DS1 was born in water, which I found really helped. DS2 would've been, but he arrived before the pool was full!

I didn't have any other pain relief (this is not bragging, I never ruled it out, just thought I'd wait to see if I needed it and wait, and wait, and wait - and then the babies were here!).

Plus I think if people don't mention they didn't need pain relief for fear of being boastful or smug or whatever, it makes women yet to have babies think that the only way of doing it is with pain relief.

acnebride · 14/03/2006 09:54

If people ask then I tell them how it was for me, and say that it is different for everyone. I say that every single kind of pain relief is well worth trying as you can't tell what will be good for your labour. My labour was much too short for any major pain relief, and that's great, except that it was the longest, shittiest 2 hours of my life and it took me a year to 'forget' it. However, I do also say that at the end it was like a door shutting and I was walking down the corridor feeling pretty perky 10 minutes later. Usually people think that a short labour and quick recovery means that it can't have been that bad, and that should help them not feel too worried. If they are so worried that they ask for an early epidural then GOOD.

cece · 14/03/2006 10:00

My gran gave me the best advice with my first.

She told me yes it would hurt but it was bearable because it comes and goes between contractions. And also you know it will end.....

I wish someone had told me about the shoulders coming out though!
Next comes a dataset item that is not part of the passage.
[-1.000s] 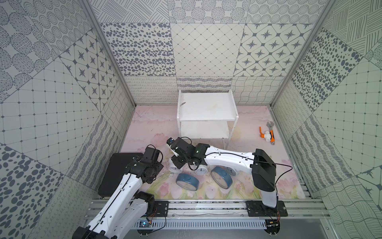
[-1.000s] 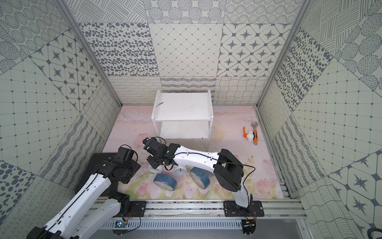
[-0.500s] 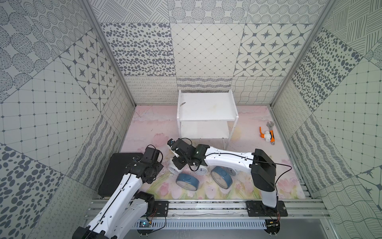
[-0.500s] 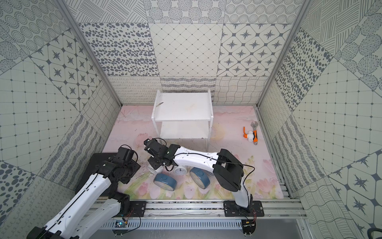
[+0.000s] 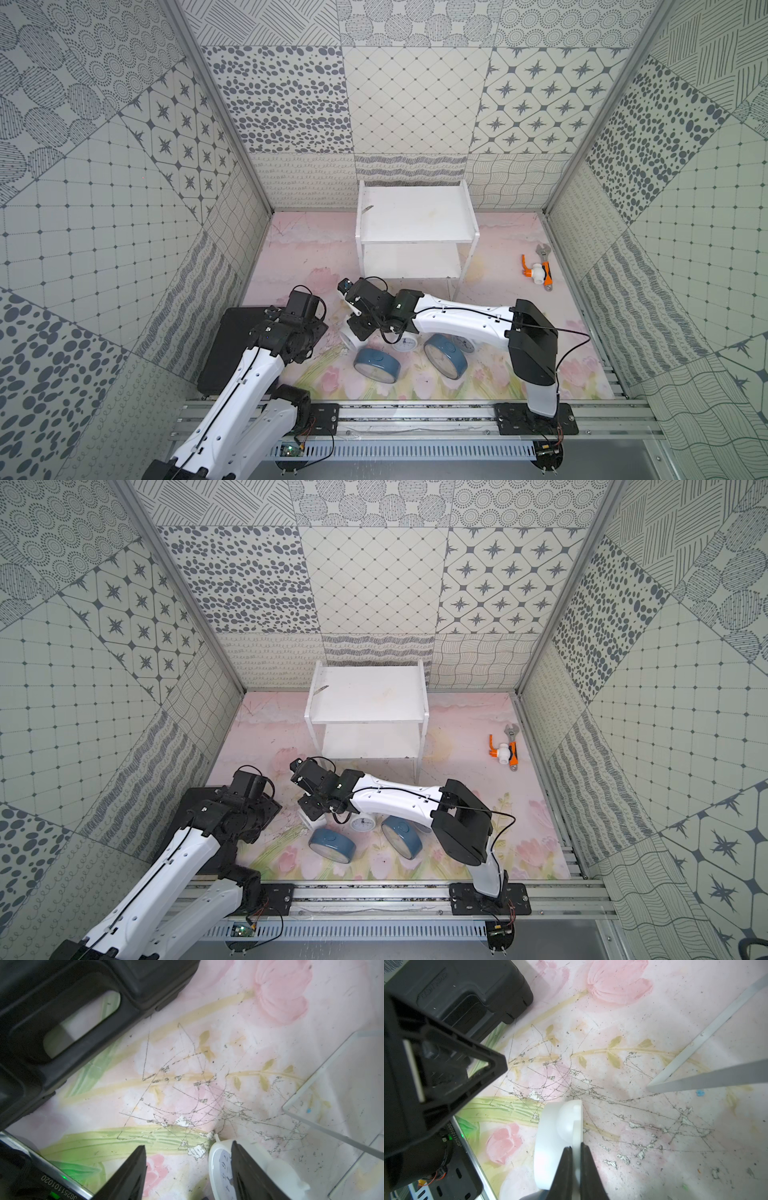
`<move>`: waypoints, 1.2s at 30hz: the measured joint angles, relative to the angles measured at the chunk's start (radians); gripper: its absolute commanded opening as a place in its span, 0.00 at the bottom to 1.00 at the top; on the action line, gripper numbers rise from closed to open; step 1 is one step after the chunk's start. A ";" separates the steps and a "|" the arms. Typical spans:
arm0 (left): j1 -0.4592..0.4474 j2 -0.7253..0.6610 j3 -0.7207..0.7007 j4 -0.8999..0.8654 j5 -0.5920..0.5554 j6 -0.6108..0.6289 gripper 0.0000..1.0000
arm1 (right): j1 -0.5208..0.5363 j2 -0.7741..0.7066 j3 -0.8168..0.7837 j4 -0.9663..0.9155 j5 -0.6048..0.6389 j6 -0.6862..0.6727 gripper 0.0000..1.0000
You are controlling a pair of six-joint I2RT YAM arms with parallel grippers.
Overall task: Place the alarm clocks on the shelf by style
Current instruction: Pick up the alarm from the center of the board, then place the alarm on the shelf.
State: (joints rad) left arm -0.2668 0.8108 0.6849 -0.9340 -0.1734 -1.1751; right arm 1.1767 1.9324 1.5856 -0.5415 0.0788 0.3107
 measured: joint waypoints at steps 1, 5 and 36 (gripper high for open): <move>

Ouch!

bluejelly · 14/03/2006 10:06

I've had friends who ahve been deeply traumatised by very short labours with no pain relief.
I had a very long labour with pain relief, which I also found deeply traumatising.
It did actually put me off having another child for quite a long time-- dd is 6 now and starting to think I would quite liek another

hotmama · 14/03/2006 10:11

It depends on the person - with my sis I was totally honest - thought it was my job to be - and she wanted me to be. Have a friend who is due next week and she is crapping it - so have been economical with the truth.
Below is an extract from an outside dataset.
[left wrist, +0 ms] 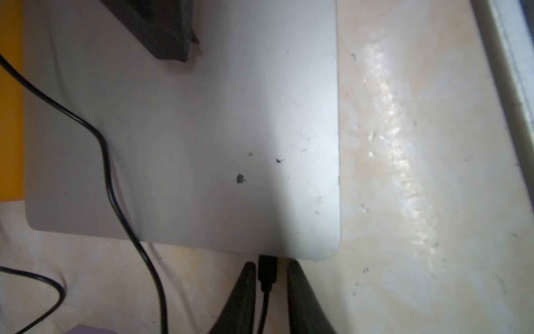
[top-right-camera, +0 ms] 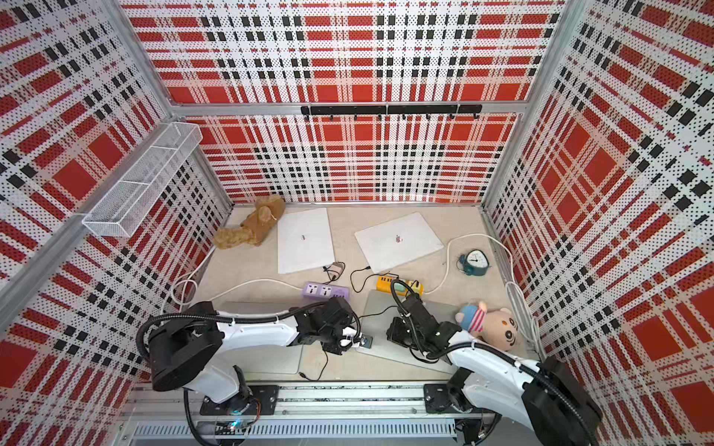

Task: Unplug the laptop charger
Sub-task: Remove the charging cable from the laptop.

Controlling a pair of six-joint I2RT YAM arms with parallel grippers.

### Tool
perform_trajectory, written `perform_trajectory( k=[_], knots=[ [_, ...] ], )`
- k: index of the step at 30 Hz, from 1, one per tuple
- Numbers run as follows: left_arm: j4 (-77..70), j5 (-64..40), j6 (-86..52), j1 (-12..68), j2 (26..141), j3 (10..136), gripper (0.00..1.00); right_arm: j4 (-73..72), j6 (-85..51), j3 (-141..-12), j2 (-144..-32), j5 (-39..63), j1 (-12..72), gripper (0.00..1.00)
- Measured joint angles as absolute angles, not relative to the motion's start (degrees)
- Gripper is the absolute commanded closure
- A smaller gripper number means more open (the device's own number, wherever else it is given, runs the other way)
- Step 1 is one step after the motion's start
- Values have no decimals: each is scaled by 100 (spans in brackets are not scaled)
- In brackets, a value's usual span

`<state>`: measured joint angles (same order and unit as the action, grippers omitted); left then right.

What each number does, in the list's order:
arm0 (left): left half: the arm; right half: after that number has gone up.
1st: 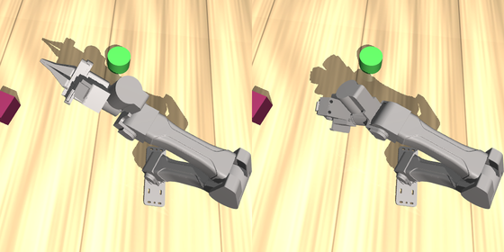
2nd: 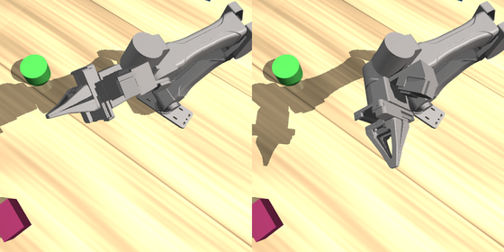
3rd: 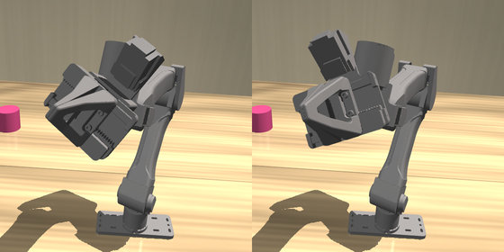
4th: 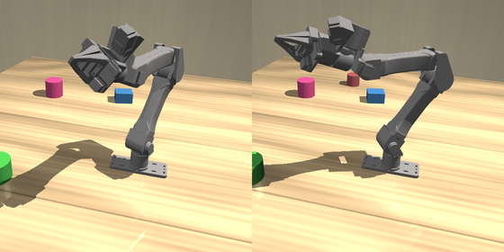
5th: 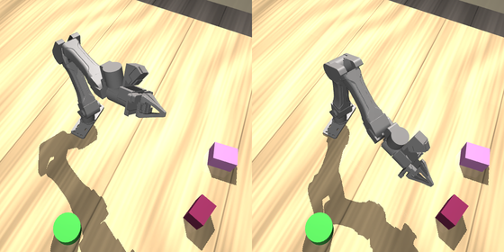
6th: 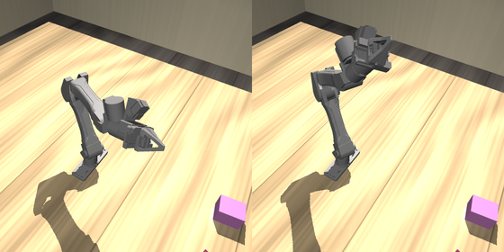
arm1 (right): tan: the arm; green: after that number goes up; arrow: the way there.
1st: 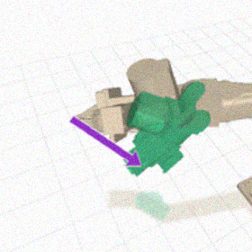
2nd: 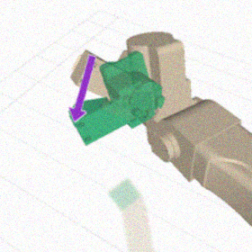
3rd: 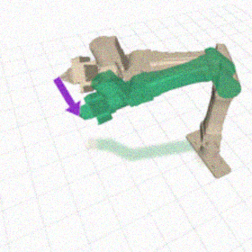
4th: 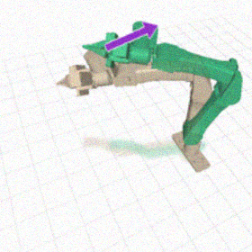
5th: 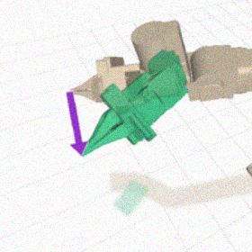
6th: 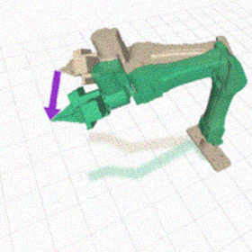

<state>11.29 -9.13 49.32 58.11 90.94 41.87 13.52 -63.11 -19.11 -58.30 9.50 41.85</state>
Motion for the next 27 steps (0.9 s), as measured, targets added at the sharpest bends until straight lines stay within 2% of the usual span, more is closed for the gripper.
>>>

Agree with the earlier posts - concentrate on it having an end date, keep options open re pain relief - don't know what it is going to be like until it happens - and concentrate on the bliss (most of the time Wink of having lo's. Smile

DumbledoresGirl · 14/03/2006 10:14

The other thing that makes pain of childbirth different is that the pain is productive. You know it is getting you somewhere and that somewhere is somewhere nice that you want to be. I don't mean to upset anyone here, but I imagine the same labour pains undergone by a woman knowing she is giving birth to a dead baby must be hell on earth.